The muscles in Kate’s face tightened and she aimed the gun directly between his eyes. This time Simon took a step back.

“No, you son of a bitch. You’re nothing like Clayton. You look just like your father. For all your wanting to twist Clayton into what you imagined him to be, he’s nothing like that psychotic old bastard, but you? You’re the protégé he always wanted. You fought so hard to punish him and everyone else for a wrong he did you and your poor mother, and now look at you. You’re the one most like him. He’s the one you made proud, not Marion.”

Simon looked surprised at the mention of his mother’s name. Kate noticed and smiled. “Oh, your boy Jessup? He gave me a whole box of poor Marion’s journals. They belong to me now. I assume that’s what got you started on this vendetta in the first place, right?” She didn’t let up and kept going. “You’re a joke. I guess that’s the one difference between you and the man that sired you. People on that mountain respected your father, God knows why, but they did. They still talk about him. But you? No one will ever respect what you did. No one will talk about you. You’re no better than Halford or any of the people you claim did you an injustice. You’re exactly the same. And it looks like you’ll end up the same as they did without any help from me.”

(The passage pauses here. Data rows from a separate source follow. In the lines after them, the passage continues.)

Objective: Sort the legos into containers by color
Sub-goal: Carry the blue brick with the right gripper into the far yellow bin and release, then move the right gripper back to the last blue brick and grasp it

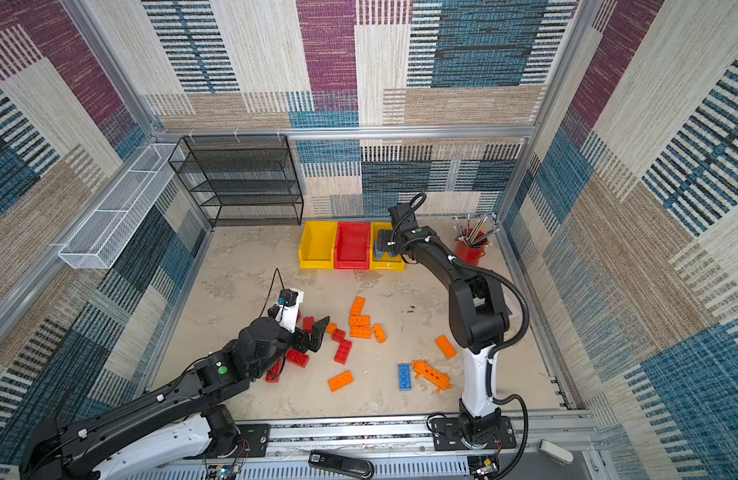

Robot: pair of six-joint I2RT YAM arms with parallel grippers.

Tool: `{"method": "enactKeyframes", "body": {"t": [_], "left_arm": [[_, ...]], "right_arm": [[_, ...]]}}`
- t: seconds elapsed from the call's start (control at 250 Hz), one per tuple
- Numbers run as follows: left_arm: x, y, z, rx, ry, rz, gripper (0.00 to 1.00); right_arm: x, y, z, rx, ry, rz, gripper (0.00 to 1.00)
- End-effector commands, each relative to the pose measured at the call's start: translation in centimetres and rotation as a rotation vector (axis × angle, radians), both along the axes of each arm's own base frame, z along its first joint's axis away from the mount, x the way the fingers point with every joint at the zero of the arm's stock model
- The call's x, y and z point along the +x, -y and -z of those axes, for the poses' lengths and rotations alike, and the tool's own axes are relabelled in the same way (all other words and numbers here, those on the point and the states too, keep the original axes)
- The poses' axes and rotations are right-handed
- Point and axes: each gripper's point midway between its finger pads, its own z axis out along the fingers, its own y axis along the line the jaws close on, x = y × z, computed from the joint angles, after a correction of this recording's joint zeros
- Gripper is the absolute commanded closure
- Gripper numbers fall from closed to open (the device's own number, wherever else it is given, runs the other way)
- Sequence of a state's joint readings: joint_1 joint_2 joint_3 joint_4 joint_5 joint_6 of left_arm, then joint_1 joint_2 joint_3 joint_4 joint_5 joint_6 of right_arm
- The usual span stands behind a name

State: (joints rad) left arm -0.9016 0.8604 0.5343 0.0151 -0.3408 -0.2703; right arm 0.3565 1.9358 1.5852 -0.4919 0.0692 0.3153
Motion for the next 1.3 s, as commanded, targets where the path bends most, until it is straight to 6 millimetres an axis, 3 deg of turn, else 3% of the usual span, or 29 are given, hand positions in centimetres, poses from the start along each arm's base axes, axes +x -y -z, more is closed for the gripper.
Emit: {"method": "enactKeyframes", "body": {"t": [0.0,0.356,0.532,0.716,0.9,1.296], "left_arm": [[-0.8,0.4,0.4,-0.04,-0.039,0.035,0.01],[-3.7,2.0,4.1,-0.112,-0.157,0.161,0.01],[-4.7,2.5,4.8,-0.111,-0.162,0.196,0.01],[-4.7,2.7,4.7,-0.111,-0.148,0.202,0.01],[-4.7,2.6,4.6,-0.106,-0.134,0.204,0.01],[-4.5,1.4,5.1,-0.064,-0.108,0.173,0.01]], "right_arm": [[-3.6,-0.5,-0.1,0.043,-0.012,-0.009,0.16],[-20.5,0.6,3.6,0.024,-0.189,-0.009,0.24],[-26.7,1.4,4.4,0.108,-0.256,0.037,0.29],[-30.2,1.3,5.7,0.138,-0.326,0.06,0.33],[-32.9,0.7,8.3,0.077,-0.443,0.059,0.33],[-36.4,0.5,10.9,0.079,-0.551,0.065,0.38]]}}
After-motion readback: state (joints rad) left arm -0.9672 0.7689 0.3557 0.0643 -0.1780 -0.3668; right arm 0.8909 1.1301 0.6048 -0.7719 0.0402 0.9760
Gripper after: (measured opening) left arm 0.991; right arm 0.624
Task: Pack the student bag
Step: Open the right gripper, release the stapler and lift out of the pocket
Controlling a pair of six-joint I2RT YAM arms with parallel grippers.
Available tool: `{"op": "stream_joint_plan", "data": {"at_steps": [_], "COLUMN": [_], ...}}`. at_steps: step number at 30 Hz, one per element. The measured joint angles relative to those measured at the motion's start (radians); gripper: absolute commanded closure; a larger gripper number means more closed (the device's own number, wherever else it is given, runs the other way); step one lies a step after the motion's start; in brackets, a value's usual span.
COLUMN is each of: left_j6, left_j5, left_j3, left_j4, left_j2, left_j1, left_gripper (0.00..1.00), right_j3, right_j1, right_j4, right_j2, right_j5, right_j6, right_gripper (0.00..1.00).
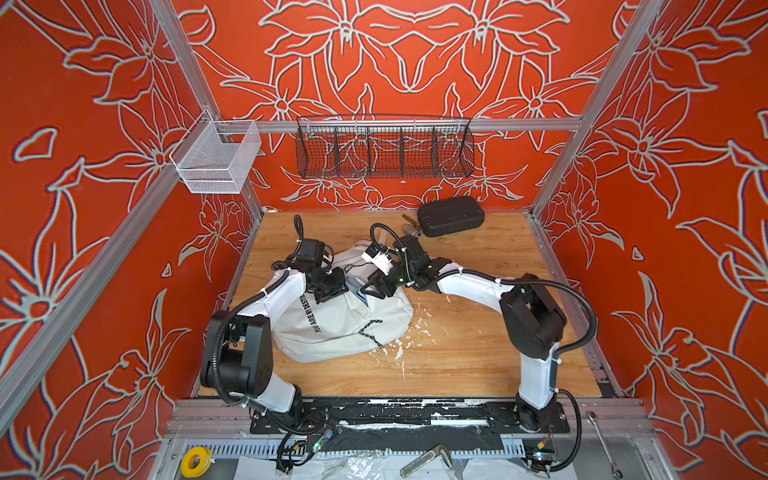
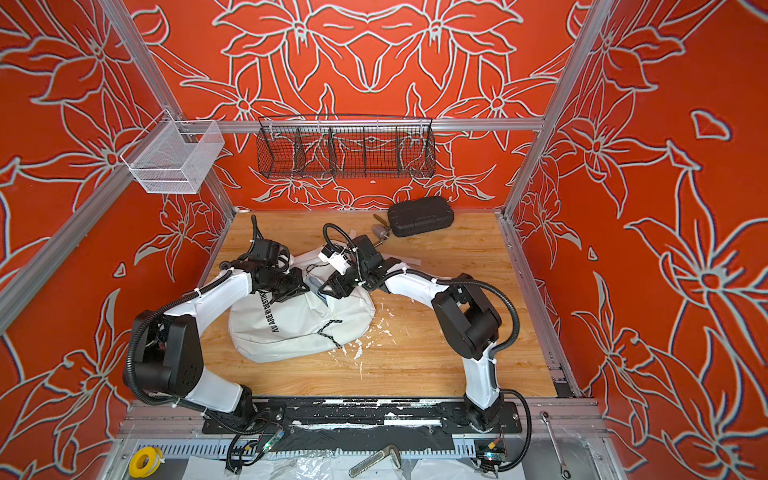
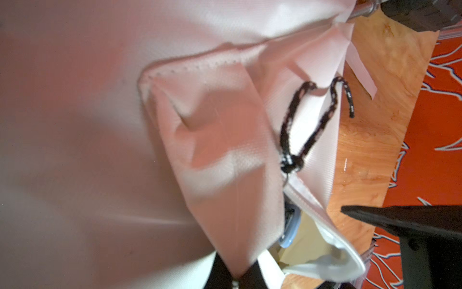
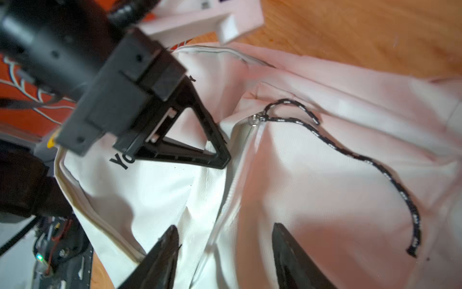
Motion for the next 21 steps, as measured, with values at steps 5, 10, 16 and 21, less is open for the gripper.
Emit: {"op": "stream_joint_plan", "data": {"at_steps": [5,10,16,21], "left_j6": [0.019,0.022,0.021,0.021], "left_j5": [0.065,0.142,0.221,0.251], "left_j3": [0.002,-0.013,-0.015,-0.015], "left_j4": [-0.006,0.021,0.042,0.051], "left_j2": [0.0,0.0,0.002,0.014], "left_j1": [0.0,0.004,0.019,0.026], "left_gripper": [1.0,1.0,1.0,1.0], "right_j3": [0.059,0.142,0.125,0.132], "right_j1": [0.011,0.038,0.082,0.085], "right_j4": [-0.062,-0.104,-0.116,-0.15], "right_j2": [0.002,0.042,0.075,0.088], "right_j5": [0.071,0.21,0.398,0.497], "right_j6": [-0.195,-0.25,-0.246,-0.206], "right_gripper": [0.38,0.39,0.36,0.35]}}
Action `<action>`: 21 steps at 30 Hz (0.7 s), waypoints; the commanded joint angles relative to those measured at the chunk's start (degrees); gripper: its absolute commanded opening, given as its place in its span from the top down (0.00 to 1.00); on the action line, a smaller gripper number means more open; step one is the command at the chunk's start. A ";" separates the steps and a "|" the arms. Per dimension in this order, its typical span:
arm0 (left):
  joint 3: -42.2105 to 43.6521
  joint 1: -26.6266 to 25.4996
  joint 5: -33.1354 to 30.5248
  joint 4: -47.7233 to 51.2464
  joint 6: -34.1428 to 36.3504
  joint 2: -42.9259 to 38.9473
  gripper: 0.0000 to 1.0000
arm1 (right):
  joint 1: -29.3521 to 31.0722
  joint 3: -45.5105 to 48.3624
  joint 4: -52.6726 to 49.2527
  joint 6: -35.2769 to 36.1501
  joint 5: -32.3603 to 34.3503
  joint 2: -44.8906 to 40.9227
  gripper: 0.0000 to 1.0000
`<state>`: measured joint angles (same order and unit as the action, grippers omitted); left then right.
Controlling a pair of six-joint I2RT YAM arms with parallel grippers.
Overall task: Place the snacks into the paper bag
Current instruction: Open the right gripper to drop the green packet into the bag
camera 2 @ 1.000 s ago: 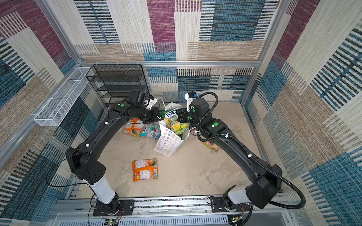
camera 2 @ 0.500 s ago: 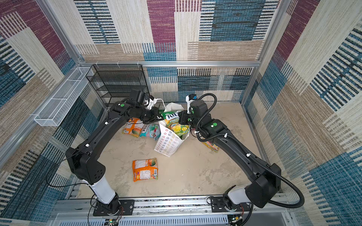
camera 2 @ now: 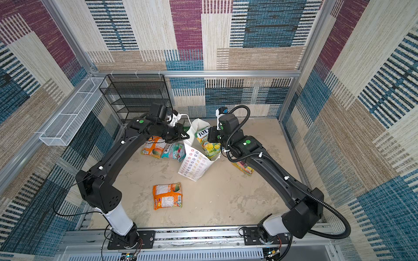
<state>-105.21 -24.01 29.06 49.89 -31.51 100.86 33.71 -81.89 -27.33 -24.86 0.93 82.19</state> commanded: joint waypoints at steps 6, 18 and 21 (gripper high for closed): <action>-0.06 0.02 1.02 -1.23 -0.57 -0.11 1.00 | 3.39 -2.41 -0.68 2.79 -1.97 4.07 1.00; -0.02 0.06 1.18 -1.24 -0.58 0.15 1.00 | 7.04 -4.16 -1.48 2.95 -5.05 10.11 0.99; 0.02 0.09 0.93 -1.24 -0.53 0.05 1.00 | 7.15 -5.24 -1.93 3.28 -7.38 11.10 0.93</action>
<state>-105.21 -24.01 29.04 49.89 -31.51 100.88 40.71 -85.91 -31.00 -22.02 -3.25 92.88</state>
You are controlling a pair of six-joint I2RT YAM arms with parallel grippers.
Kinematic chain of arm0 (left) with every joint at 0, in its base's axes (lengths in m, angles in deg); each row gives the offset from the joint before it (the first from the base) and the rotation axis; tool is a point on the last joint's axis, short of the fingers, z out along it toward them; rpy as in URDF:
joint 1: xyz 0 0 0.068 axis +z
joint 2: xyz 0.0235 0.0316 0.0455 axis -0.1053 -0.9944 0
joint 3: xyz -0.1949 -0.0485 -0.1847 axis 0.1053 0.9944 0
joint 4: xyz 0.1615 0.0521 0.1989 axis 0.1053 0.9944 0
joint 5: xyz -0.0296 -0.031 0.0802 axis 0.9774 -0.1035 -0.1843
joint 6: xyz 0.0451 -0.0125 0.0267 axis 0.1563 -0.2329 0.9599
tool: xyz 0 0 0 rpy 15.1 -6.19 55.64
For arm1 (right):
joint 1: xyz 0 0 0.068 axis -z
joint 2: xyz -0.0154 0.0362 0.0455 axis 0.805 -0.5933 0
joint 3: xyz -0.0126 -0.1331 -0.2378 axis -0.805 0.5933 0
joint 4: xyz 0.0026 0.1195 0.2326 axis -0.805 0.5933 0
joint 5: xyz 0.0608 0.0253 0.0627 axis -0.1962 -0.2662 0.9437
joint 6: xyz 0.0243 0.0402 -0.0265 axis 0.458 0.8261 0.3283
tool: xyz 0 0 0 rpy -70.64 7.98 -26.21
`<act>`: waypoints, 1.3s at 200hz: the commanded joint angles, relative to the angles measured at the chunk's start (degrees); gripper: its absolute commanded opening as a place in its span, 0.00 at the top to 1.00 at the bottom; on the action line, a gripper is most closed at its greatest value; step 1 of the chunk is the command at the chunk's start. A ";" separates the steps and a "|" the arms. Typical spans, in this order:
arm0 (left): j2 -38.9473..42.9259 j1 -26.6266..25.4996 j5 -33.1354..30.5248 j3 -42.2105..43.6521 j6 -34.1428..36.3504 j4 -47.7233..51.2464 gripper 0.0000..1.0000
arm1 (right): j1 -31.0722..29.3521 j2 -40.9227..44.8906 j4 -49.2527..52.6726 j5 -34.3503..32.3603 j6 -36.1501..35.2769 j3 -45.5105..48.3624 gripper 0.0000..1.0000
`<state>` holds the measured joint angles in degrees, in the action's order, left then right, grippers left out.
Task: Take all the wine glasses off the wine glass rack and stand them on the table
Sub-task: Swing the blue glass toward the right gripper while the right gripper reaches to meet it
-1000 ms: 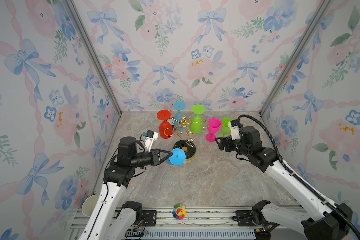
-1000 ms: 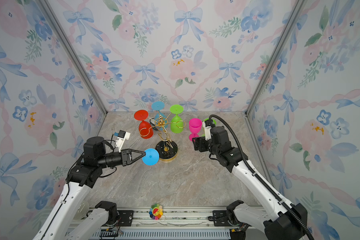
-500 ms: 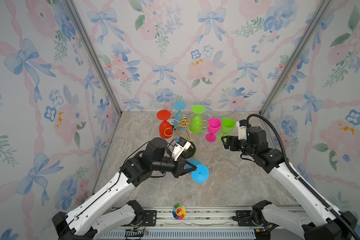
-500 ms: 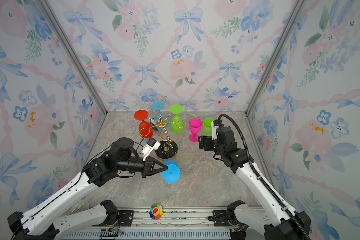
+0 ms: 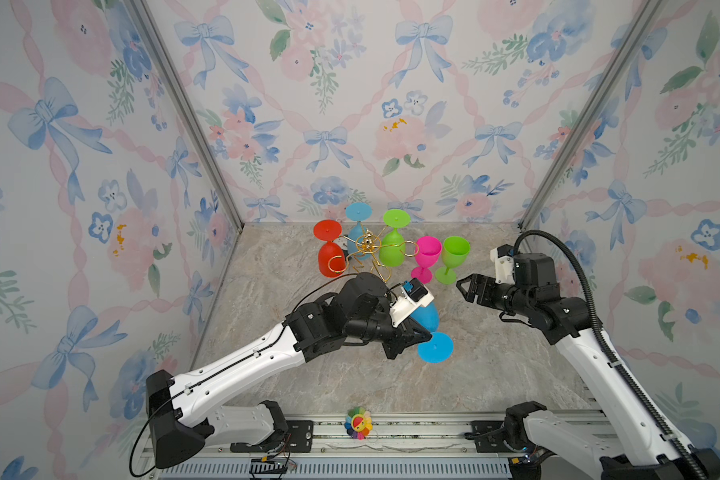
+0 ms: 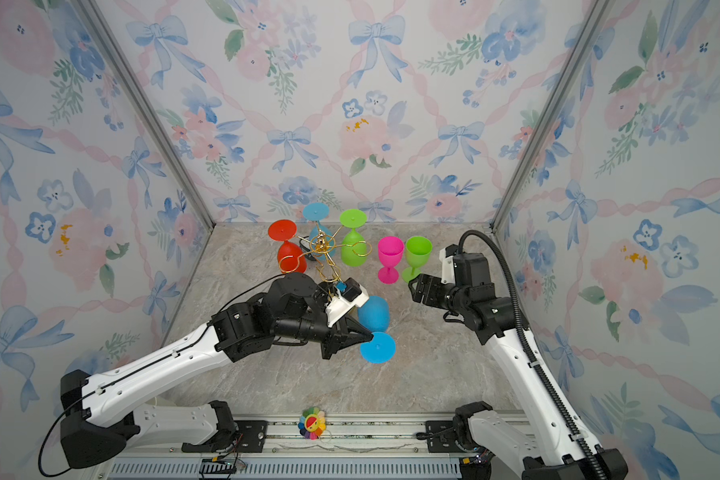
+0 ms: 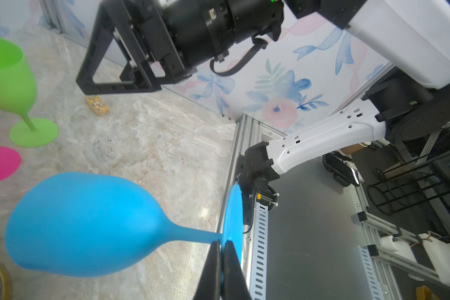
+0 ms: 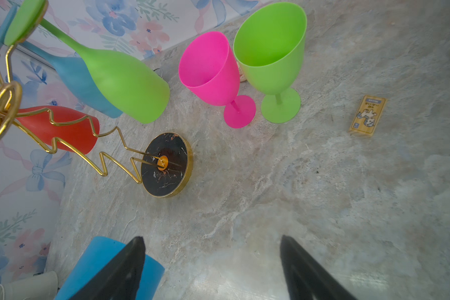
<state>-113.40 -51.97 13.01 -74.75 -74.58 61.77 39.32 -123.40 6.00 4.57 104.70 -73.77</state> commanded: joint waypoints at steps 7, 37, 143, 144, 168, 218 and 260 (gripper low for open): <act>3.56 -1.46 -1.78 3.90 10.64 -8.86 1.00 | 0.57 -1.04 5.30 3.10 0.26 -3.58 0.16; 6.93 -4.93 -8.76 9.69 18.23 -14.58 1.00 | 0.92 -3.73 7.98 5.62 -0.71 -6.63 0.16; 5.30 -22.68 -44.43 19.87 49.51 -22.41 1.00 | 4.16 -11.13 11.46 16.93 1.63 -13.42 0.18; 5.30 -22.71 -44.69 20.01 49.81 -22.56 1.00 | 4.17 -11.20 11.63 16.84 1.52 -13.46 0.18; 4.23 -23.29 -51.16 23.50 58.07 -24.67 1.00 | 4.40 -11.19 13.59 16.66 0.20 -15.71 0.18; 1.36 -26.08 -59.29 31.29 68.59 -34.61 1.00 | 4.78 -12.17 14.68 16.88 -0.95 -18.84 0.18; 0.56 -26.36 -63.47 36.30 76.09 -43.47 1.00 | 4.79 -14.08 15.47 20.39 -0.80 -20.18 0.22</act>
<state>-112.13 -78.01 -45.57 -39.95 -4.94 26.66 43.61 -136.06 18.92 21.66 104.52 -92.04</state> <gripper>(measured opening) 0.050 0.794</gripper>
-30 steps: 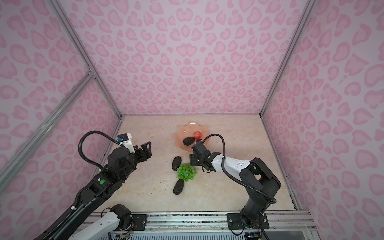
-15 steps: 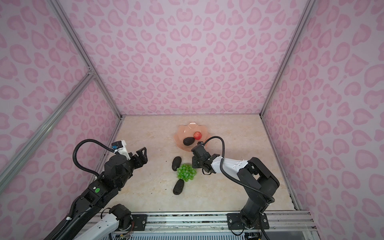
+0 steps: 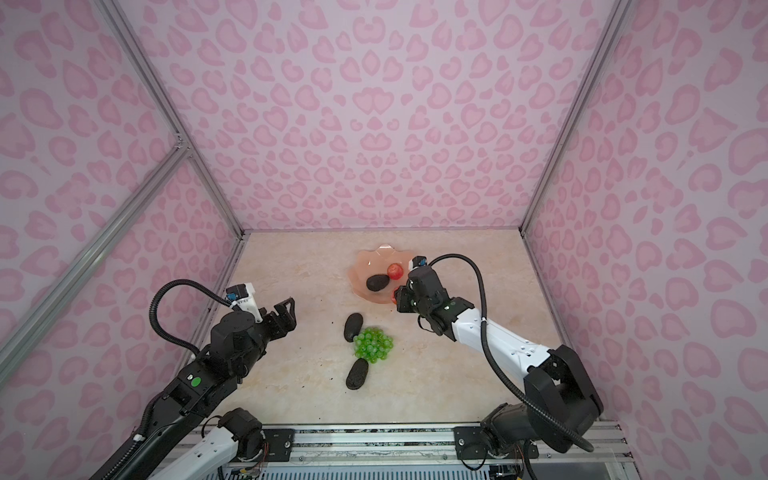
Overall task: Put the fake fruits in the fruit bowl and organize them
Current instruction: 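Place the apple into the bowl beside the first apple with the right gripper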
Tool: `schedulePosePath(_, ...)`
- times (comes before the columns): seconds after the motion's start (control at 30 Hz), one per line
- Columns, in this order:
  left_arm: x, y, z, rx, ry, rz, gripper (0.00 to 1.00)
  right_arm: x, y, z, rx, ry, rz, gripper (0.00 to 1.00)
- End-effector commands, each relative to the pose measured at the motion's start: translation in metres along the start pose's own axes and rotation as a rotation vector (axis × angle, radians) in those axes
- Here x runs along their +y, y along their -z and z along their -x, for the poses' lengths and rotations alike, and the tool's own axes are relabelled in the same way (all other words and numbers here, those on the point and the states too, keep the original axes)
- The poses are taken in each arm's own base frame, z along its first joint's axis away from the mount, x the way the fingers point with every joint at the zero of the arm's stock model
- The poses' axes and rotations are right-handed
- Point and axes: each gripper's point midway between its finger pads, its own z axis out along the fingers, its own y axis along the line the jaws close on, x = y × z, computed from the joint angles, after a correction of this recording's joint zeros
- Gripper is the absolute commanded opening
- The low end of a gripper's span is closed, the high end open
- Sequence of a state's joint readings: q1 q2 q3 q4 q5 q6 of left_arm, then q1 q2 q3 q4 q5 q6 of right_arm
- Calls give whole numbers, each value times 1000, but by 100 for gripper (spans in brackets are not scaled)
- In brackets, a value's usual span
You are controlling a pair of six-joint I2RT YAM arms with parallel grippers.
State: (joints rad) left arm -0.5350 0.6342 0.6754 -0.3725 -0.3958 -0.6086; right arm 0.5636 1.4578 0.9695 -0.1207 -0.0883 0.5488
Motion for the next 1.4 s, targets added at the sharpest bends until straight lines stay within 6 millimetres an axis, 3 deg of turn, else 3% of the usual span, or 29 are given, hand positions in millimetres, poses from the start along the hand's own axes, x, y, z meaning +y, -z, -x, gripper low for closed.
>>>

She lowered the gun, but Simon stayed planted against the counter. They stood there in silence for a long time.

“You said there were two reasons you never talked to the feds,” Simon finally said.

Kate was tired, it was showing on her face, but she reached down with her free hand and smoothed the front of her baggy sweater over the small bump of her belly. She held the sweater tight for Simon to figure it out. It didn’t take him long.

“You’re pregnant,” he said. It was more a statement than a question. Kate put both hands back on the gun.

“I wanted to tell you myself,” she said. “I needed to see your face. For all your plans and years of preparation to end the Burroughs bloodline, it was all for nothing. You failed. Clayton would have found out about his son the day you set him up to die. You took that from him. From me. But you’re done taking things, Simon.” She raised the gun again. “So that brings me to the crossroads I mentioned. Do I kill you? Right here, right now, and be done with it? Do I infect myself with the same sickness you brought into my home, or can I be content letting you rot away in a federal prison, or watching you kill yourself in a hole like this one, one pill at a time?”